◆ **Problem statement**: Give back every line of the material exactly. Skip the pictures.

════

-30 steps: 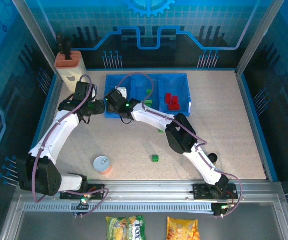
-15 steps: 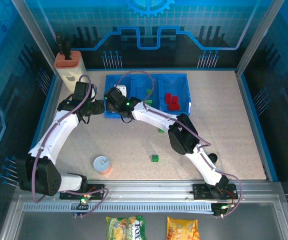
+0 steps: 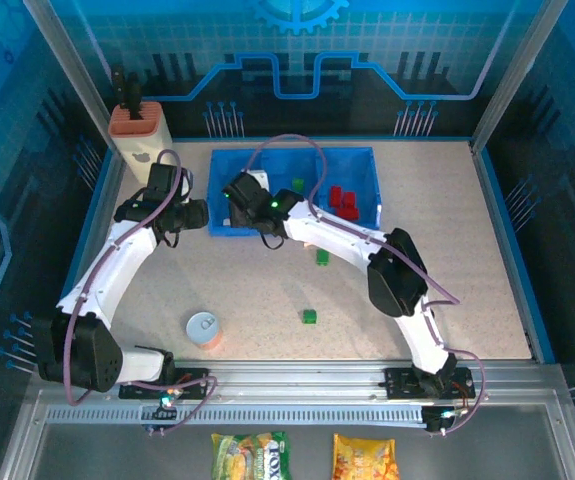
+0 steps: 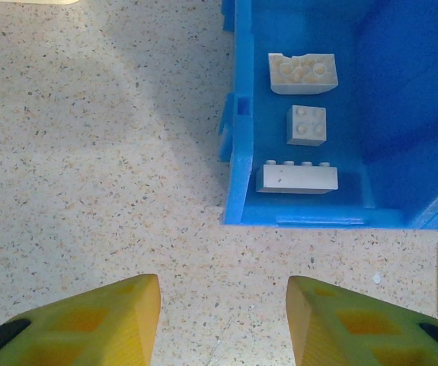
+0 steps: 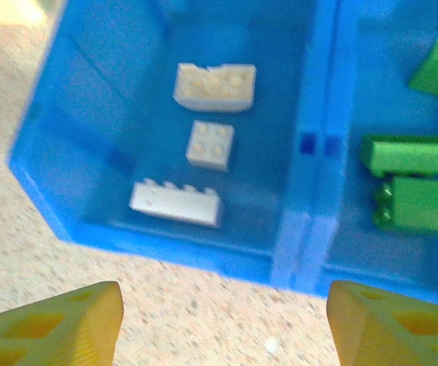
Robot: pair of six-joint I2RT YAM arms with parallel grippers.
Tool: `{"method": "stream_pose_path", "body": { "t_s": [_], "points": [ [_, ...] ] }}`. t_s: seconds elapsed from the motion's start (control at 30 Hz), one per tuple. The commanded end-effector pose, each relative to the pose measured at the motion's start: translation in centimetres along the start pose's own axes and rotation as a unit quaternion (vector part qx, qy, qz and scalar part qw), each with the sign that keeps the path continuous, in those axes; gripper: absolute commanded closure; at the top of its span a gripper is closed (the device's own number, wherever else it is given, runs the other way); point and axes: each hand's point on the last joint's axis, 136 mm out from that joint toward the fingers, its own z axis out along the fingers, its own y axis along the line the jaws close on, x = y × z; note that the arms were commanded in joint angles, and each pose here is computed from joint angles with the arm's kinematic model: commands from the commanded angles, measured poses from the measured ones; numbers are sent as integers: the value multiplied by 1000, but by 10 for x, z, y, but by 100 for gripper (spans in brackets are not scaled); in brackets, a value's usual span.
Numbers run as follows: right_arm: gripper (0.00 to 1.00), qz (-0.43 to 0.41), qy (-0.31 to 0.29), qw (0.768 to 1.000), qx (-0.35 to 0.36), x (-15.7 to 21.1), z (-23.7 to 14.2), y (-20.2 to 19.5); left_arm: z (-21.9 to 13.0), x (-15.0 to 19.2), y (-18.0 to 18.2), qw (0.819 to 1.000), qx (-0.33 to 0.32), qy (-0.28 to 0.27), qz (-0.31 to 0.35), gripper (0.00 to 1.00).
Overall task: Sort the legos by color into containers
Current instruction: Place the lego in the container, then pick up the lego from the center of the table.
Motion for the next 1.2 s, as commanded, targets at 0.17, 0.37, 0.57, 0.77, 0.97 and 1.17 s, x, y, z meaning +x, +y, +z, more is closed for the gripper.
{"method": "stream_pose_path", "body": {
  "t_s": [0.17,0.37,0.57,0.77,0.97,1.17],
  "points": [
    [31,-4,51,997,58,37,-14,-62,-5,-2,0,1000,12,-7,-16,52],
    [32,-8,72,992,100,64,-10,-100,-5,-1,0,1000,10,-6,-16,52],
    [34,11,101,985,139,91,-6,-137,-4,-1,0,1000,11,-5,-15,52],
    [36,36,125,978,160,116,2,-165,-3,0,1,1000,10,-2,-16,52],
    [40,61,142,975,159,133,12,-177,-1,1,0,1000,11,1,-15,52],
    [46,64,146,975,155,138,19,-179,-1,1,1,1000,9,1,-15,52]
  ]
}}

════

◆ **Your response**:
-30 steps: 
-15 steps: 
+0 steps: 
+0 steps: 
+0 steps: 
Robot: pair of six-joint I2RT YAM arms with parallel grippers.
Tool: `{"method": "stream_pose_path", "body": { "t_s": [_], "points": [ [_, ...] ] }}`. t_s: seconds elapsed from the motion's start (control at 30 Hz), one per tuple. The commanded end-effector pose, each relative to the pose measured at the motion's start: translation in centimetres along the start pose's own axes and rotation as a unit quaternion (vector part qx, qy, qz and scalar part qw), each with the sign that keeps the path continuous, in those axes; gripper: absolute commanded closure; at the top of its span a gripper is closed (the device's own number, wherever else it is given, runs the other way); point and axes: each hand's point on the last joint's axis, 136 mm out from that joint toward the fingers, its own z axis out along the fingers, its own y axis along the line the jaws close on, x = y × z; note that the arms were commanded in joint angles, and each pose here is computed from joint angles with the arm's kinematic model: commands from the commanded angles, measured poses from the measured ones; numbers are sent as integers: the value multiplied by 1000, but by 10 for x, z, y, but by 100 for gripper (spans in brackets are not scaled); in brackets, a value's usual span.
Numbers run as follows: right_arm: gripper (0.00 to 1.00), qz (-0.43 to 0.41), qy (-0.31 to 0.29), qw (0.768 to 1.000), qx (-0.35 to 0.36), x (-15.7 to 21.1), z (-23.7 to 14.2), y (-20.2 to 19.5); left_arm: z (-21.9 to 13.0), x (-15.0 to 19.2), y (-18.0 to 18.2), qw (0.819 to 1.000), qx (-0.33 to 0.32), qy (-0.28 to 0.27), qz (-0.31 to 0.35), gripper (0.00 to 1.00).
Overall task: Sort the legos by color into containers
Current instruction: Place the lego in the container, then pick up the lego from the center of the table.
Motion for the next 1.2 s, as commanded, targets at 0.17, 0.37, 0.57, 0.77, 0.97 and 1.17 s, x, y, z meaning +x, +y, +z, more is closed for the gripper.
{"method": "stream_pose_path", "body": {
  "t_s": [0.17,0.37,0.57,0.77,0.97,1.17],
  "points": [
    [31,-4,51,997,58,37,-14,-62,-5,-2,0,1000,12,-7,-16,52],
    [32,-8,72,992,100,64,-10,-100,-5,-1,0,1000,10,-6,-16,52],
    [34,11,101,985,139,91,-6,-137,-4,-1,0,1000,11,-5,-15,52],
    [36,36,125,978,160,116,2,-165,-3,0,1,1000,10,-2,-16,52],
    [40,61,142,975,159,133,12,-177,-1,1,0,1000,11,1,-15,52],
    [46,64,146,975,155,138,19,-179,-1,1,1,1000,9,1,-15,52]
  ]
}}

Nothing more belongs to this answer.